Date of Award

Summer 2022

Degree Type

Dissertation

Degree Name

Doctor of Philosophy (PhD)

School

Humanities

Committee Chair

Dr. Emily B. Stanback

Committee Chair School

Humanities

Committee Member 2

Dr. Nicolle Jordan

Committee Member 2 School

Humanities

Committee Member 3

Dr. Leah Pope Parker

Committee Member 3 School

Humanities

Committee Member 4

Dr. Alexandra Valint

Committee Member 4 School

Humanities

Abstract

The last decades of the eighteenth century witnessed the emergence of new methods of medical perception that privileged doctors’ findings over patients’ testimonies or illness narratives in ways that had far-reaching socio-cultural consequences, especially for women. By the second decade of the nineteenth century, anatomists, physiologists, and man-midwives had convincingly presented the female body as pathological to such a degree as to necessitate the formation of a new branch of medicine devoted to women’s health care: gynecology. Thus advances in scientific and medical knowledge contributed to social views that excluded women from professional endeavors.

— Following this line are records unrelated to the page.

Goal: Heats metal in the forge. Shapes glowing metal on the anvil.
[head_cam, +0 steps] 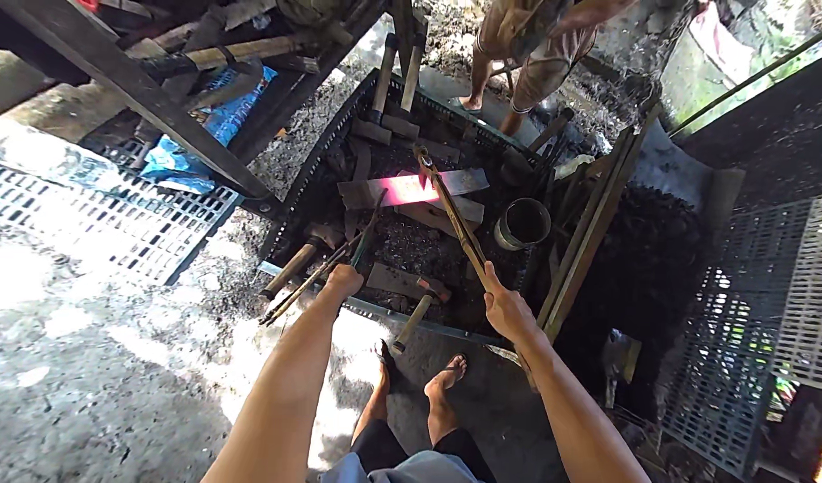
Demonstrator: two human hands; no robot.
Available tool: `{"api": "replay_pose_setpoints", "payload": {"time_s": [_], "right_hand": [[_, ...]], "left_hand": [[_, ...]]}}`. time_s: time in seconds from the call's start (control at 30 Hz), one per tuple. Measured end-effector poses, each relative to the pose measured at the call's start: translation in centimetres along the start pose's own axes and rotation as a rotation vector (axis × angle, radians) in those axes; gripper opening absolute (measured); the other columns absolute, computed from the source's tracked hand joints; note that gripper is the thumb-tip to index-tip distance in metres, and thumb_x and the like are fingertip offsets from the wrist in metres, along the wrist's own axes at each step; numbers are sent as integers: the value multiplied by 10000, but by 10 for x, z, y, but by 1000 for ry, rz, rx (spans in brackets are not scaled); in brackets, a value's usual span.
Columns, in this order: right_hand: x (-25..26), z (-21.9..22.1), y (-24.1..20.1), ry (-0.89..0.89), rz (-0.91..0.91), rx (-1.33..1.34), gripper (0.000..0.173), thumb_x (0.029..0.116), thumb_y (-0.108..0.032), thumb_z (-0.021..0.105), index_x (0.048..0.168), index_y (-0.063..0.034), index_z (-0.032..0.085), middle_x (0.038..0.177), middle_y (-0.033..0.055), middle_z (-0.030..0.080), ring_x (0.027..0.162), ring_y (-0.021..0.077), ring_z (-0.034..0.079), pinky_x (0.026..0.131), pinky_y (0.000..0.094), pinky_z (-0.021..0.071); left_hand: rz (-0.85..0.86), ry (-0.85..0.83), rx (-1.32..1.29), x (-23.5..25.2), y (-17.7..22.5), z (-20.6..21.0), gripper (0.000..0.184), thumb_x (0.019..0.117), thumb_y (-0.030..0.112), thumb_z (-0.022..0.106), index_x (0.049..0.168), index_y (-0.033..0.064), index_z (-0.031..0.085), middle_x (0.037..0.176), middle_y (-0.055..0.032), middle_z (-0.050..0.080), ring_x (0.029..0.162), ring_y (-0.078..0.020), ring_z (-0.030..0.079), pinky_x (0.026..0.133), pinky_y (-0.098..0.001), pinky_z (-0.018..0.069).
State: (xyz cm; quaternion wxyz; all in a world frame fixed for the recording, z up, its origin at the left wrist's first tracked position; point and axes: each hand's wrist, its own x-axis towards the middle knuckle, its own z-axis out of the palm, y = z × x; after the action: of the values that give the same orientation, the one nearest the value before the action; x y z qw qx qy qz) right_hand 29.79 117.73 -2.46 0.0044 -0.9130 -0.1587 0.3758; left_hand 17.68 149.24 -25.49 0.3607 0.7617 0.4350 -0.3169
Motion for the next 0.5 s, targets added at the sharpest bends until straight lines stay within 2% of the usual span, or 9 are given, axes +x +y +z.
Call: {"api": "replay_pose_setpoints", "payload": {"time_s": [0.1,0.23,0.37,0.5], "right_hand": [[7,-14,2,14,-17,4,700,1106,-293,396,1663,-364,-22,1094,213,711,985,374,715,876,560,569],[6,9,6,40,-7,-12,689,1108,-313,371,1658,-378,-39,1087,195,719,1004,375,715,886,567,569],[-2,35,8,40,27,-38,663,1109,-324,346,1660,-380,-19,1074,176,724,1001,355,719,869,543,578],[1,40,13,38,27,-45,663,1113,-329,342,1657,-390,-33,1097,174,720,1014,350,718,875,536,579]], "left_hand": [[7,-6,-24,-5,5,-2,296,995,227,571,993,-59,649,986,-272,668,834,-385,679,749,-577,553],[16,12,-78,3,12,-1,266,973,217,589,946,-43,640,905,-253,657,756,-364,662,688,-568,546],[13,20,-83,15,4,4,278,966,235,602,941,-38,647,906,-253,664,764,-366,671,685,-573,551],[1,30,-69,13,5,5,280,965,224,599,930,-50,645,932,-276,670,812,-399,683,718,-602,551]]}}
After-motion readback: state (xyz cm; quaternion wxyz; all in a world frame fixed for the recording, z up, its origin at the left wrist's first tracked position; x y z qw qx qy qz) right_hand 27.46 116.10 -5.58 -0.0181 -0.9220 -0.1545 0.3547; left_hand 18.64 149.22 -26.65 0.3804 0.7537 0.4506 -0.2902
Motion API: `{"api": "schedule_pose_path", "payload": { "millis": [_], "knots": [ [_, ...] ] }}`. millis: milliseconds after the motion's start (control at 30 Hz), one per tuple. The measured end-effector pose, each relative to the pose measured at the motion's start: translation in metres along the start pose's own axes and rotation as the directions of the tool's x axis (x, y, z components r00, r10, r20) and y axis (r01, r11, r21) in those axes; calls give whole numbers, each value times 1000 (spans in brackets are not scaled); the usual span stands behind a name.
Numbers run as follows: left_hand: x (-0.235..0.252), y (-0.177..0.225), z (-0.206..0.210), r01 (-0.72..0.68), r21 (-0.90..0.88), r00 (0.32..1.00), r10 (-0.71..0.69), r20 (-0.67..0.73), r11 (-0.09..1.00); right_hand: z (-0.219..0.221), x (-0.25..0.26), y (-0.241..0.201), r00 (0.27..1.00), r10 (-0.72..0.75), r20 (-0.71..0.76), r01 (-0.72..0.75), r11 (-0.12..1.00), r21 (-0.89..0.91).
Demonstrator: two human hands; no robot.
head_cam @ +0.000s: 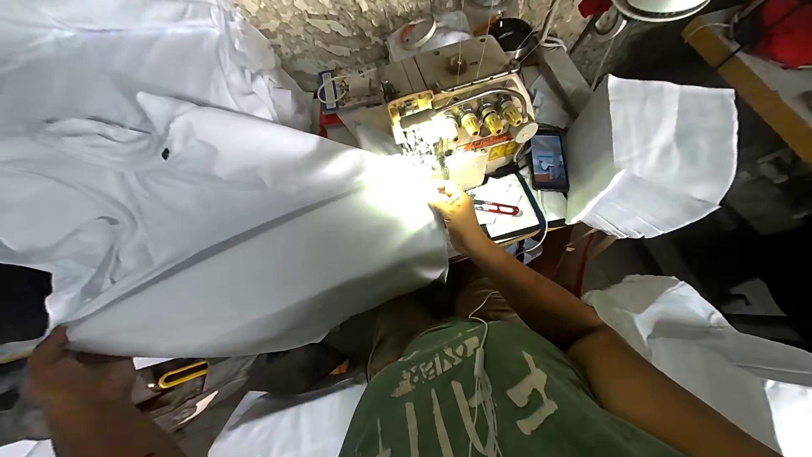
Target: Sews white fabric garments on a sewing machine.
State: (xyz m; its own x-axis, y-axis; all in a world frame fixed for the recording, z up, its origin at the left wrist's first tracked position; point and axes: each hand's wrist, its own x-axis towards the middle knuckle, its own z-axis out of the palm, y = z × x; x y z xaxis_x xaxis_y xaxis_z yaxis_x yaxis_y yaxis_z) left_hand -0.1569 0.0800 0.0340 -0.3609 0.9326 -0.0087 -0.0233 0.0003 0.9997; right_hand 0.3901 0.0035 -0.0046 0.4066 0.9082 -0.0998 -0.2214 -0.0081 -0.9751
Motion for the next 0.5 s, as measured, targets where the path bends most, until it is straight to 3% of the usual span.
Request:
{"api": "schedule_pose_path", "payload": {
  "millis": [133, 233, 300, 400, 500],
  "knots": [
    [-5, -2, 16, 14, 53, 998, -11, -58, 998, -4, -9, 19, 999, -32, 3, 32, 999, -16],
    [-6, -18, 34, 83, 262, 977, -27, -210, 962, -8, -25, 37, 1000, 13, 12, -12, 994, -110],
    [9, -47, 30, 130, 392, 975, -45, -220, 911, -14, -35, 45, 998, 50, 28, -44, 981, -190],
    [6, -68, 55, 52, 514, 977, 64, -205, 856, -25, -50, 51, 998, 16, 53, -1, 964, -265],
    [-9, -71, 95, -44, 563, 926, 245, -286, 825, -33, -71, 54, 997, -36, 62, 56, 935, -350]
  ]
}}
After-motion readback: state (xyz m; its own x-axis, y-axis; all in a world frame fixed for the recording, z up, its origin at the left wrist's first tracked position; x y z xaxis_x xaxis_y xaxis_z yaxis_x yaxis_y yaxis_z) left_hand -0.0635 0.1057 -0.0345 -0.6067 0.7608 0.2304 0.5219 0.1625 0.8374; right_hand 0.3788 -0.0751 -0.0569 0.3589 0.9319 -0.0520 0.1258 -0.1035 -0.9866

Simultaneous with the relegation of women to the domestic sphere, social authority consolidated in the hands of regulatory boards populated with medical men, which exempted women from public engagement in medical discourse that perpetuated their exclusion. Engaging with feminist, disability studies, and health humanities methodologies, this dissertation explores how nineteenth-century British women writers used bodies, especially those defined as pathological, deformed, disabled, or otherwise non-normative, as loci of resistance against patriarchal bodily control. It further considers when this type of control became encoded as medical and why this resistance emerged in the second generation of Romanticism. I have coined the term “resistive embodiment,” to identify strategies in British women’s writing, at turns corporeal, rhetorical, formal, imaginative, or discursive that frequently occur in the author’s or character’s descriptions of bodies, especially female bodies, when those bodies are depicted as agential, empowered to resist empirical discovery through methods of visual scrutiny, tactile investigation, or aural surveillance. These moments of resistive embodiment are pivotal to the texts in which they appear: by rejecting patriarchal surveillance, they create new possibilities. This study analyzes resistive embodiment in various forms of women’s writing, including short stories, poetry (lyric and epic), and novels, and it considers the foundational role that forms less often recognized as literary, such as letters and diaries, play in the development of resistive embodiment.